Gün başlasın, ayakların ağrıyana kadar çalış ve insanları çalıştır. Gün içinde gelen onlarca telefon ve finansal döngülerle uğraş dur. Bugün şu olursa bu olur eğer bu olursa şu olur. Evet evet o toplantı iyi geçti hareket başlayacak.
Önce kendin inanmalısın ki diğer herkes de sana inanabilsin.
O yüzden önce kendini inandır.
Sanırım bugüne kadar 450.000’e yakın sigara içmişimdir. Şimdi böyle dediğimde gözüme çok gözüktü. 450.000 vay be!!
Şimdi bir tane daha yaktım. 450.001 oldu rakam.
Gün içinde sabaha dön. ilk sigaranı yaktığın an aklına gelsin. Gece 3.30’da uyanıp 4 olmadan evden çıkıp gittiğin uzun yollar. Aslında uzun gözükürken kısalan yollar. Vay be nasıl da aşık olmuşum diye bir tebessüm et. Nasılsa birazdan telefonun çalacak ve tebessümün ; ne arıyor bu amk oğlu döngüsüne girecek.
Hayat bana hep bir sarmal gibi gelir. Eğer ki ucunu kaçırırsan her yerine dolanır hayat. O yüzden dikkatli çoğu zamanda da aslında dikkatsizce yaşarım ben. O yüzden bazen dolanır hayat istemsizce ayaklarıma ve düşerim. Ama düşünce de kalkmasını bilirim. Tüm acısına rağmen dizlerimin her düştüğümde kan revan içinde kalkar devam ederim hayata. Gideceği yere kadar. Ne bileyim belki sabahı görmeyiz diye gece mutlu hayaller kurduğum da olur aslında.
450.002..!! Durmuş amcamız vardı çocukken ve hep şöyle derdi ; içtiğim her sigara tabutuma çaktığım bir çivi. Öldüğünde gençtik ama mahalleli olarak katılmıştık cenazesine. Tabutunu görünce istemsizce bir sigara yakmıştım. 154.298.sigara olsa gerek. Neden takıldı isem sigaraya bu kadar ?

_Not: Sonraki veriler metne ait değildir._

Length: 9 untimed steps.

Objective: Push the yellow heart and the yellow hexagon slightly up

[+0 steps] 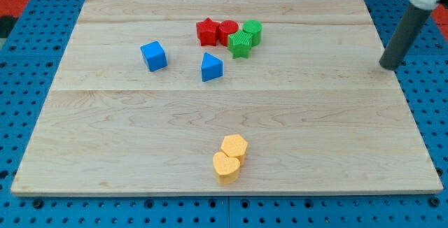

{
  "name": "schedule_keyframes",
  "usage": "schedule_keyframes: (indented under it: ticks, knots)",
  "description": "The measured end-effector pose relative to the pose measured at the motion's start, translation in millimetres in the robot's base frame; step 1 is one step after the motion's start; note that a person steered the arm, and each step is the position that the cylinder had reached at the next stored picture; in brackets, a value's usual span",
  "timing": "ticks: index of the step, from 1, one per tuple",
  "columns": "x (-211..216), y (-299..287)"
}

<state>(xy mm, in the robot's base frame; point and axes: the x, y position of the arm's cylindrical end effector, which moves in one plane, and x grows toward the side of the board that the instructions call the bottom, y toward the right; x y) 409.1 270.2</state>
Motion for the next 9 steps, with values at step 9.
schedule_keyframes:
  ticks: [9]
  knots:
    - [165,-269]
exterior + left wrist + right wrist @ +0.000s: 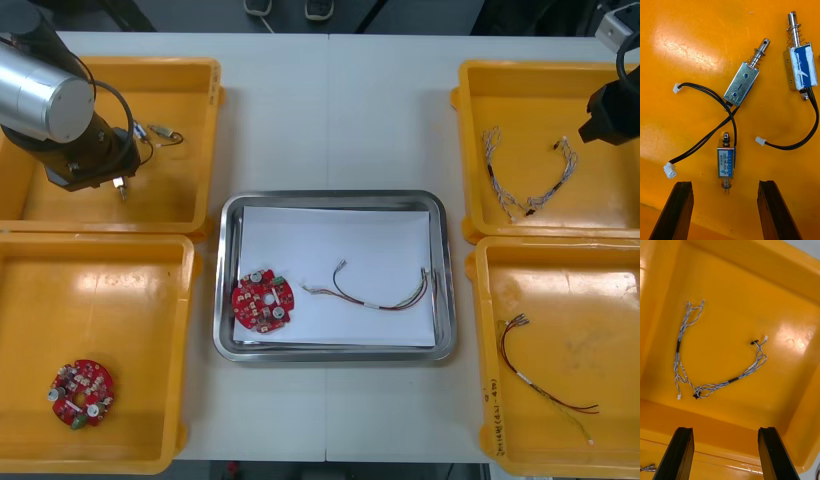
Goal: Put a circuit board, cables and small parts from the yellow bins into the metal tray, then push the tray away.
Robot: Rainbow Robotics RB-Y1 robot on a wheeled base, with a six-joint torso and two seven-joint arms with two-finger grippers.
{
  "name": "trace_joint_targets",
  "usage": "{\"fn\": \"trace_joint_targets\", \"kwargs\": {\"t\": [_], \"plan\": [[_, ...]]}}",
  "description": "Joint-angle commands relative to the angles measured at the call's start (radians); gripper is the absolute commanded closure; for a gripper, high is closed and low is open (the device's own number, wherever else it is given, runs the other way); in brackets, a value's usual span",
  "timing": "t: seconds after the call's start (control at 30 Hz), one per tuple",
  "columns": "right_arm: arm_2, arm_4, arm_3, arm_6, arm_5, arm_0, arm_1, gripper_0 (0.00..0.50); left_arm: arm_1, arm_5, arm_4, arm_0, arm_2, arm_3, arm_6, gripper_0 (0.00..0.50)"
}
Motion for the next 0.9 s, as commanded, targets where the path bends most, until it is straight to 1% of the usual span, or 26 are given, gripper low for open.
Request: {"fn": "trace_joint_targets", "kwargs": {"t": [0.03,0.2,0.33,0.43,0.57,0.73,0.9], "plan": [[-0.036,0.047,0.064,-0.015,0.003,-0.067,-0.035,0.000,0.022,0.002,0.006,-0.012,0.018,-0.023,-0.048,0.000],[-0.073,0.071,0.139,-0.045,0.003,-0.070,-0.032,0.000,0.025,0.083,-0.005,-0.012,0.066,-0.077,-0.055,0.000],[-0.082,0.067,0.190,-0.124,0.003,-0.079,-0.030,0.000,0.032,0.137,-0.020,-0.012,0.089,-0.125,-0.055,0.000],[-0.079,0.070,0.239,-0.219,-0.008,-0.106,-0.023,0.000,0.039,0.174,-0.023,-0.012,0.109,-0.160,-0.060,0.000],[-0.077,0.074,0.283,-0.328,-0.025,-0.134,-0.009,0.000,0.051,0.195,-0.022,-0.012,0.126,-0.189,-0.080,0.000],[-0.073,0.077,0.331,-0.483,-0.085,-0.151,0.010,0.000,0.068,0.243,0.000,-0.012,0.176,-0.211,-0.169,0.000],[-0.067,0.079,0.398,-0.582,-0.154,-0.169,0.010,0.000,0.074,0.272,0.015,-0.012,0.215,-0.217,-0.210,0.000]]}}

Zaman ve kaybedişler, kaybedilenler üst üste geldikçe sinirlerim törpülendi sanki. Artık insanların yazdıklarına ve bazen gözlerine bakarak yalanlarını dinleyebiliyorum. Oysa böyle değildim. Fevri idim. Hemen söylerdim ; o öyle değil böyle. Kandırma beni be..! Oysa şimdi inanıyormuş gibi yapabiliyorum. Belki inanmak da istiyorum. Bazen de hiç inanmak istemiyorum. Dümdüz gerçekleri konuşsun istiyorum insanlar. Neden konuşmuyorlar ki ? Ne menfaatleri var benden ya da değer mi veriyorlar kırılmayayım diye.

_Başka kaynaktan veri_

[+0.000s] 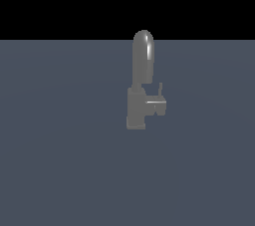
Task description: Turn on the faucet by rotating a designated handle.
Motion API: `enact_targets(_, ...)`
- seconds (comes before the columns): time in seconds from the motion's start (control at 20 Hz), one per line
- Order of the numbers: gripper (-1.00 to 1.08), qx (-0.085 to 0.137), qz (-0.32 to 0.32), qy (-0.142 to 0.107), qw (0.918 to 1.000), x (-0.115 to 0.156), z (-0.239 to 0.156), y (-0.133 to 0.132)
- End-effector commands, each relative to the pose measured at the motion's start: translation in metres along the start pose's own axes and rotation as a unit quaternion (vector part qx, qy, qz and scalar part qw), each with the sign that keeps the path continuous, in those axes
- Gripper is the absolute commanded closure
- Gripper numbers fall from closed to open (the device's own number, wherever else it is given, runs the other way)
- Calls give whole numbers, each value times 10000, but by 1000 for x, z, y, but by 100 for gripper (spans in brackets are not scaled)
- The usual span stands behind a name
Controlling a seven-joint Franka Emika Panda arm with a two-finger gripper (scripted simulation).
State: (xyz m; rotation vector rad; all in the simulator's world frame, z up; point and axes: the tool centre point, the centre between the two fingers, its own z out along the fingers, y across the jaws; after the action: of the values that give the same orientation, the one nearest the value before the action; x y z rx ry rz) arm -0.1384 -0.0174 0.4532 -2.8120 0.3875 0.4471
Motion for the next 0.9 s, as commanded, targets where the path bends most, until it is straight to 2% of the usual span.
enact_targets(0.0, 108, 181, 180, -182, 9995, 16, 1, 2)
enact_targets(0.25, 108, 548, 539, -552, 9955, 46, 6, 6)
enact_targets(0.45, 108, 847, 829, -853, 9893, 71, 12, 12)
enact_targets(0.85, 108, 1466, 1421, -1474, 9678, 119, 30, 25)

Sonra tam böyle düşünürken aklıma bir anı geliyor. Ona özel bana özel. Ve işte tam o an çıkıp gidesim geliyor. Tüm sorumluluklarımdan, uyanmak olduğum sabahlardan, yapmam gereken işlerden uzak bir yerlere gitme hissi. Ama gidemiyor da insan. Çünkü nereye gitse kendisini de götürüyor yanında. Sadece bazı anlar alkolün yüksek dozajında sıyrılıyor insan hayattan. Bambaşka düşünüyor, tüm korkularından arınmış herkesle her şeyi apaçık konuşabilecek gibi hissediyor. Ama ben artık öyle de yapmıyorum. Susuyorum.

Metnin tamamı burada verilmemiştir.